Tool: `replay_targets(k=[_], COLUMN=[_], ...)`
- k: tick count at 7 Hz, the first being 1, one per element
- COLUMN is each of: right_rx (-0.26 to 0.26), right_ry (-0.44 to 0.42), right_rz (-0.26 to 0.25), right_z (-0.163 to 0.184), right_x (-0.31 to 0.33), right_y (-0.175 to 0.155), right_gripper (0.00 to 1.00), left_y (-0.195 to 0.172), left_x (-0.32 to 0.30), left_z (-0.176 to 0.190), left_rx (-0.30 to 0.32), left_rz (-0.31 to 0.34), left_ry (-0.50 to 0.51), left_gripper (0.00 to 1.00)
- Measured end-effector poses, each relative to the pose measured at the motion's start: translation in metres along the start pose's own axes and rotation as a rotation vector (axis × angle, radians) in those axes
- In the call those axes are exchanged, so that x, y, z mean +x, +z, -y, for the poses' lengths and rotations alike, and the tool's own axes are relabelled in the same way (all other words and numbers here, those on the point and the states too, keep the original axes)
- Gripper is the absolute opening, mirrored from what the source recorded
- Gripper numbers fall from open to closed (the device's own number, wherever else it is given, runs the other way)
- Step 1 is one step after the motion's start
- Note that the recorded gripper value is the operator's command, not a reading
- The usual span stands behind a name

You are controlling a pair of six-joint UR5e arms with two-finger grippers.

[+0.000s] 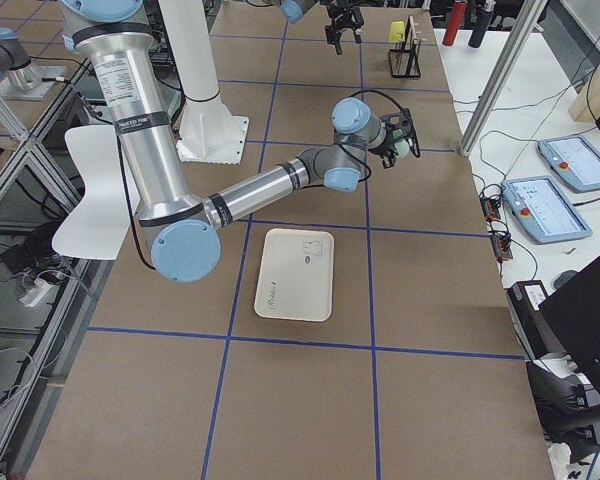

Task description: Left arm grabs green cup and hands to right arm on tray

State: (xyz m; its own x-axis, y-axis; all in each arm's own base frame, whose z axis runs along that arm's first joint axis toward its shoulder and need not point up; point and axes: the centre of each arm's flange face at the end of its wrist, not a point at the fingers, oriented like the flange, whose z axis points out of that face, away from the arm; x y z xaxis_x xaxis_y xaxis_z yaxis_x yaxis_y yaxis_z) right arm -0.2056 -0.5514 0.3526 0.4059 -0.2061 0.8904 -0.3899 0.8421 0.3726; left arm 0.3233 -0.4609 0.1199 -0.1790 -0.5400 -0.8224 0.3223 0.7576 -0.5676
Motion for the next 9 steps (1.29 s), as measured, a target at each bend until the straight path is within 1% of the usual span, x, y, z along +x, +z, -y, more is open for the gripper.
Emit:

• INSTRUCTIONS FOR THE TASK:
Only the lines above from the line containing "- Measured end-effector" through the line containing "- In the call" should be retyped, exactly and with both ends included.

• RESULT FOR THIS TASK:
- Measured end-effector poses, each relative to the pose measured at the motion's start: translation in metres along the start pose's own axes and rotation as a rotation vector (axis × angle, radians) in those axes
- In the call those axes are exchanged, so that x, y, z mean +x, +z, -y, for the poses' lengths and rotations alike, and the tool's own axes are relabelled in the same way (all other words and numbers here, those on the point and the states too, keep the original axes)

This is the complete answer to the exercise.